The renovated dining hall isn’t the only new change to campus this year, and it certainly won’t be the last.
“We are constantly looking at ways to provide students with the best environment, both academic and social,” said Susan Yochum, Seton Hill University provost. “Whatever we do, we are trying to meet the needs of the students.”
Whether they can be seen from the visible eye or not, changes are being made everywhere on campus. From the recently renovated dining hall, to the technology in the classrooms and the changes being made to departments, SHU is constantly growing and adapting as the student population continues to do the same.
The dining hall is just one of these many changes. It was renovated for the start of fall semester to create a “healthier, more social environment for students to engage with,” said Yochum.
Last year, the student lounge in Maura, previously the old clay studio, was built after students expressed the need for more study and hangout space. The addition to the Boyle Science Center and the Visual Arts building were also among some of the changes made to SHU over recent years to improve the learning environment.
“We continue to look at the spaces on campus to determine what the next step is, whether that be technological upgrades, renovations, additional spaces or new programs for students,” said Yochum.
With this school year bringing the largest group of incoming students to SHU, part of the plan for that next step includes negotiations for major investments in additional residence spaces. “It is in the planning stages,” said Yochum. “More students coming to campus means working towards that goal of creating the best experience and environment for them.”
In addition to visible changes being made to campus, there are constantly “behind-the-scenes” changes that students aren’t always aware of. One of these changes includes the complete re-organization made to the academic departments this year.
For the past 20 years, academic affairs at SHU were divided into six divisions, each with a division chair. “As we’ve grown and tripled in size since then, it was time for a new organization,” said Yochum.
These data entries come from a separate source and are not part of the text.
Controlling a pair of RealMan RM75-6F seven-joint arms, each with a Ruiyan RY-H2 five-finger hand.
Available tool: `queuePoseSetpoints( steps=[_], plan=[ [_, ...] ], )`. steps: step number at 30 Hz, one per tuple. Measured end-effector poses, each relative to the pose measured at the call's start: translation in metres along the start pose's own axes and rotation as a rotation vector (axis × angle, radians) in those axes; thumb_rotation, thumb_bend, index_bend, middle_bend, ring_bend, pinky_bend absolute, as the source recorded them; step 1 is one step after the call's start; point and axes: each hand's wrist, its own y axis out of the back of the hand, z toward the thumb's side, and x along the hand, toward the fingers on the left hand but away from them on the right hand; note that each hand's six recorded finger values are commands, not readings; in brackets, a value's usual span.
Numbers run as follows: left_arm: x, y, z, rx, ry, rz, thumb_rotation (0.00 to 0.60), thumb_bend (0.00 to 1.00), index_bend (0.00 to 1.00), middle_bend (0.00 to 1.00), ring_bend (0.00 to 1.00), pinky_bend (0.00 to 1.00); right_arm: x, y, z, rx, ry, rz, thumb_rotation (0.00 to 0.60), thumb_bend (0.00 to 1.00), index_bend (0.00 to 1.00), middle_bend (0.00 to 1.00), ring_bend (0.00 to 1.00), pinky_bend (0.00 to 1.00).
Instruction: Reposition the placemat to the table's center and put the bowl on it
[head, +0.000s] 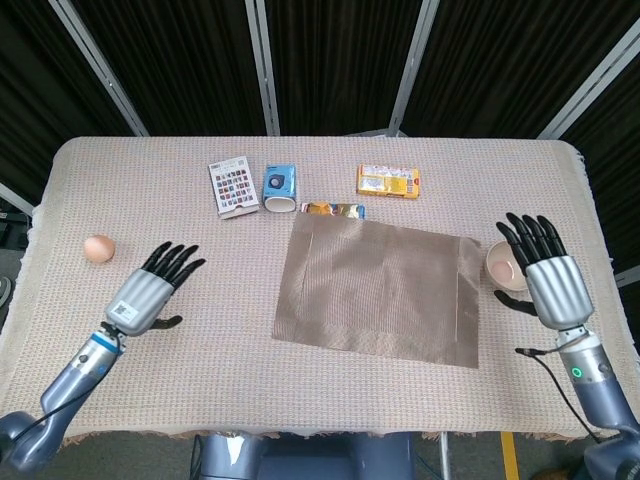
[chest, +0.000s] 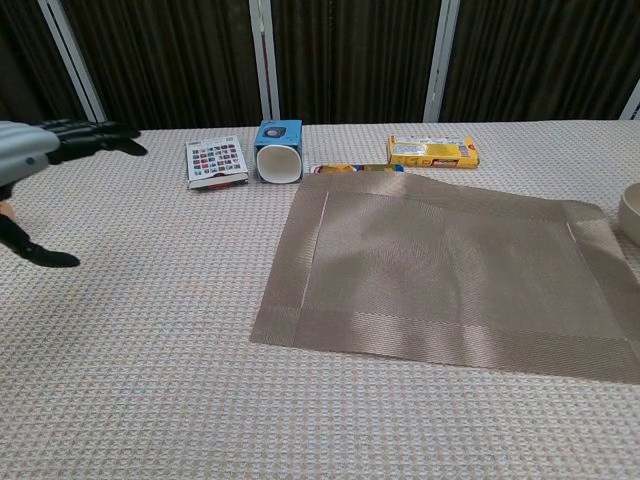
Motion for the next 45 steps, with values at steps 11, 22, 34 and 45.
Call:
queuePoseSetpoints(
  steps=[11, 22, 34, 45],
  plan=[
    [0.055, -0.046, 0.058, 0.005, -0.178, -0.071, 0.6, 0.12, 0.2, 0.0, 0.0, 0.0, 0.073, -0.002, -0.01, -0.004, -0.232, 0.107, 0.6, 0.0, 0.0, 0.0, 0.0, 0.0],
    [0.078, -0.074, 0.088, 0.025, -0.264, -0.08, 0.6, 0.18, 0.22, 0.0, 0.0, 0.0, 0.078, -0.009, -0.017, 0.0, -0.262, 0.114, 0.6, 0.0, 0.0, 0.0, 0.0, 0.0],
    [0.097, -0.085, 0.119, 0.003, -0.336, -0.05, 0.6, 0.18, 0.24, 0.0, 0.0, 0.0, 0.076, -0.003, -0.02, -0.009, -0.269, 0.09, 0.6, 0.0, 0.0, 0.0, 0.0, 0.0],
    [0.098, -0.09, 0.122, 0.031, -0.344, -0.069, 0.6, 0.18, 0.25, 0.0, 0.0, 0.0, 0.075, 0.007, -0.022, -0.024, -0.272, 0.055, 0.6, 0.0, 0.0, 0.0, 0.0, 0.0]
  ],
)
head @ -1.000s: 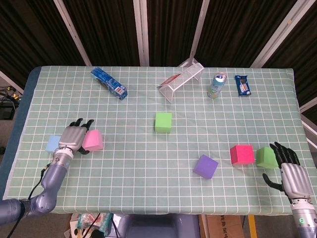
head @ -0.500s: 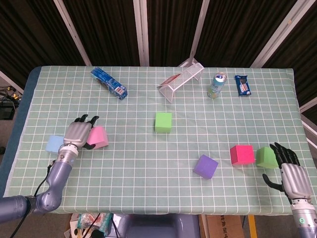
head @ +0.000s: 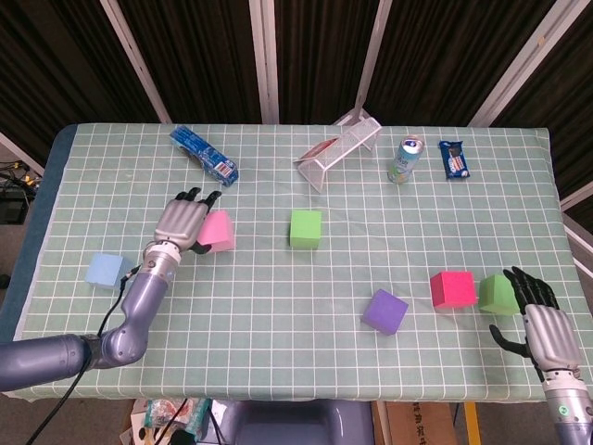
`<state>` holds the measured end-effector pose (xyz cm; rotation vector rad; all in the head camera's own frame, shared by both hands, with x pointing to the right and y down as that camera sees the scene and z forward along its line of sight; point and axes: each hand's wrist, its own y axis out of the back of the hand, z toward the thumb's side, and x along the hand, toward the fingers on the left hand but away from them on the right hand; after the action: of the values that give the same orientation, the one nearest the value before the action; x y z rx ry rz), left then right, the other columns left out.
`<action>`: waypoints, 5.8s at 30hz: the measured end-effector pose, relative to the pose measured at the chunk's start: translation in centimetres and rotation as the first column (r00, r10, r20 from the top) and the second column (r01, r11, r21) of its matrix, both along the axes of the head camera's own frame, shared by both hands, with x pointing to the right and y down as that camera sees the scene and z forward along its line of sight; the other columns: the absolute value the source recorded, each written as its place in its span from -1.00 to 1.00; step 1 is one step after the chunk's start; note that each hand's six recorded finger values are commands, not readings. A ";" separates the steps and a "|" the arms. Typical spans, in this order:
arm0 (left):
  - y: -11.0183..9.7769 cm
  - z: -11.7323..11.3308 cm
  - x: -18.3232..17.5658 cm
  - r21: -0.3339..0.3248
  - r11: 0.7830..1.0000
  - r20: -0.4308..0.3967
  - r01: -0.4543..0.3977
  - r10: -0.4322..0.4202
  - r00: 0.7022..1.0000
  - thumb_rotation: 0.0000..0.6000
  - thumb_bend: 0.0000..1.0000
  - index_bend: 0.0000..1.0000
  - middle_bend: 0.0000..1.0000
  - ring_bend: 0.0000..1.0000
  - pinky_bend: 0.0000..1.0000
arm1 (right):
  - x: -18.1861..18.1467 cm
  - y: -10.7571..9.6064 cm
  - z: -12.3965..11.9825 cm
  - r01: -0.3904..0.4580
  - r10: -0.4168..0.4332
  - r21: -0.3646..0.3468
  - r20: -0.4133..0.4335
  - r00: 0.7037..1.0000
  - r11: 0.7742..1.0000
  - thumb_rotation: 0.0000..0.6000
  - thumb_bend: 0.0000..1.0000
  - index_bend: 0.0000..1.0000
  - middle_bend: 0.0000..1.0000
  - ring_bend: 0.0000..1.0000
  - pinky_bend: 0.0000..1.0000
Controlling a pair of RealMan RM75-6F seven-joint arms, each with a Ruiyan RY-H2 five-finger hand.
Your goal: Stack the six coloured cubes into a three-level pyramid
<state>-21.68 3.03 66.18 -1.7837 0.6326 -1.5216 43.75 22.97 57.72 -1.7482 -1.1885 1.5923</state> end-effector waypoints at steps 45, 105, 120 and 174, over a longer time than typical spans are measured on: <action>-2.7 5.0 11.7 -0.035 0.984 0.009 -0.173 0.173 0.985 1.00 -0.33 -0.76 -0.13 -0.83 -0.69 | 0.4 0.0 0.3 -0.043 0.044 -0.036 0.031 0.999 0.998 1.00 -0.34 -1.00 -1.00 -1.00 -1.00; -1.7 5.8 13.7 -0.054 0.987 -0.023 -0.151 0.150 0.988 1.00 -0.82 -0.99 -0.87 -0.92 -0.74 | 0.5 0.0 0.3 -0.051 0.053 -0.043 0.045 0.998 0.998 1.00 -0.34 -1.00 -1.00 -1.00 -1.00; -2.1 4.6 11.6 -0.042 0.990 -0.003 -0.138 0.138 0.990 1.00 -0.82 -1.00 -0.89 -0.96 -0.76 | 0.4 0.1 0.3 -0.053 0.055 -0.041 0.046 0.997 0.998 1.00 -0.34 -1.00 -1.00 -1.00 -1.00; -2.4 7.4 12.0 0.015 0.986 0.089 -0.163 0.162 0.983 1.00 -0.25 -1.00 -0.88 -0.96 -0.76 | 0.8 0.1 0.5 -0.078 0.081 -0.063 0.049 0.996 0.995 1.00 -0.34 -1.00 -1.00 -1.00 -1.00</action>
<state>-9.63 0.67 73.54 -1.6981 0.4473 -1.4673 44.57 23.03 58.23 -1.8103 -1.2605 1.6547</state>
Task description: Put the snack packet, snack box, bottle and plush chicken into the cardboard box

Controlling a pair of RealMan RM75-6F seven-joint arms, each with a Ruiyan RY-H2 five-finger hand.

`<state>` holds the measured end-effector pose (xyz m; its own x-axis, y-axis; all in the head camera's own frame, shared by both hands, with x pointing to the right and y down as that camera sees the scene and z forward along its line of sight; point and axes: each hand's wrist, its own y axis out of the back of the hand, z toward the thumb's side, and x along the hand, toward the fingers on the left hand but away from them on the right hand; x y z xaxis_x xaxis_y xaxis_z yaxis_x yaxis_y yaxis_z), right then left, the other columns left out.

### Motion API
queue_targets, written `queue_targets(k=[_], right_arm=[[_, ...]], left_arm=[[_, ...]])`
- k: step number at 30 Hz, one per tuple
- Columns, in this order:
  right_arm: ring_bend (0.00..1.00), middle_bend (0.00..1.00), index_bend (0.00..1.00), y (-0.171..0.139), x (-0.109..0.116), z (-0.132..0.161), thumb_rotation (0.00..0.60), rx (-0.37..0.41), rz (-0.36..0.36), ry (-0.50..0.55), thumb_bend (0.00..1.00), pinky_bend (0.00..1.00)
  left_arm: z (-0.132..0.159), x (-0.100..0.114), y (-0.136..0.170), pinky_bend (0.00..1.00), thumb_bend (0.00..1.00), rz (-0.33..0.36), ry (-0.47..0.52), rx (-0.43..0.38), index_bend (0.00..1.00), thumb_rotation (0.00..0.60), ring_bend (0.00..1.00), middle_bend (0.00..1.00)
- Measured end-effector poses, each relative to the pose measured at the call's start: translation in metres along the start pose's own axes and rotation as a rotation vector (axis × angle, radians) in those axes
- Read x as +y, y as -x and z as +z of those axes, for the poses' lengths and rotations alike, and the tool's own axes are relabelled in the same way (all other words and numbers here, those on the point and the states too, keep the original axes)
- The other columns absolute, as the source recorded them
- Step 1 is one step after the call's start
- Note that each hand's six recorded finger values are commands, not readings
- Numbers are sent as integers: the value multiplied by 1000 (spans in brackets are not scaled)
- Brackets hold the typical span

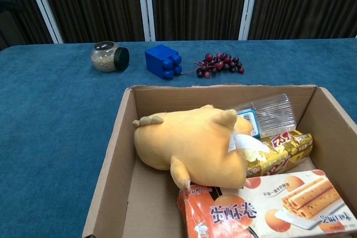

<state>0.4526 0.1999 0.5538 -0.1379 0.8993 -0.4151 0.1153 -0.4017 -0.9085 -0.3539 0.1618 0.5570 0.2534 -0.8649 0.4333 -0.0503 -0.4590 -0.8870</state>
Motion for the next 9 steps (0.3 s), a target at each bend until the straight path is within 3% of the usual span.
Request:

This new organization reformed the six divisions into five schools: Business, Education and Applied Social Sciences, Humanities, Natural and Health Sciences and Visual and Performing Arts. Each school is led by a dean along with an appointed “coordinator or chair” for the various departments within each school, and each school houses its own graduate program. “This new system is more manageable and fosters leadership,” said Yochum. “While these changes do not directly affect students, they do work towards that goal of creating the best learning environment.”
The process of analyzing academic affairs is a never-ending process for SHU. Last year, three new programs were introduced and the administration is constantly evaluating the need for more programs and other ways to improve academic affairs. From Reeves Learning Commons, to Career and Professional Development Center, to Health and Disability Services, all of these programs are growing and adapting to create an environment for students to learn at their best.
“We are looking at all of our structures and processes to be the most efficient,” said Yochum. “We are setting you up for a career path that will leave you better fit for the world in which you will live.”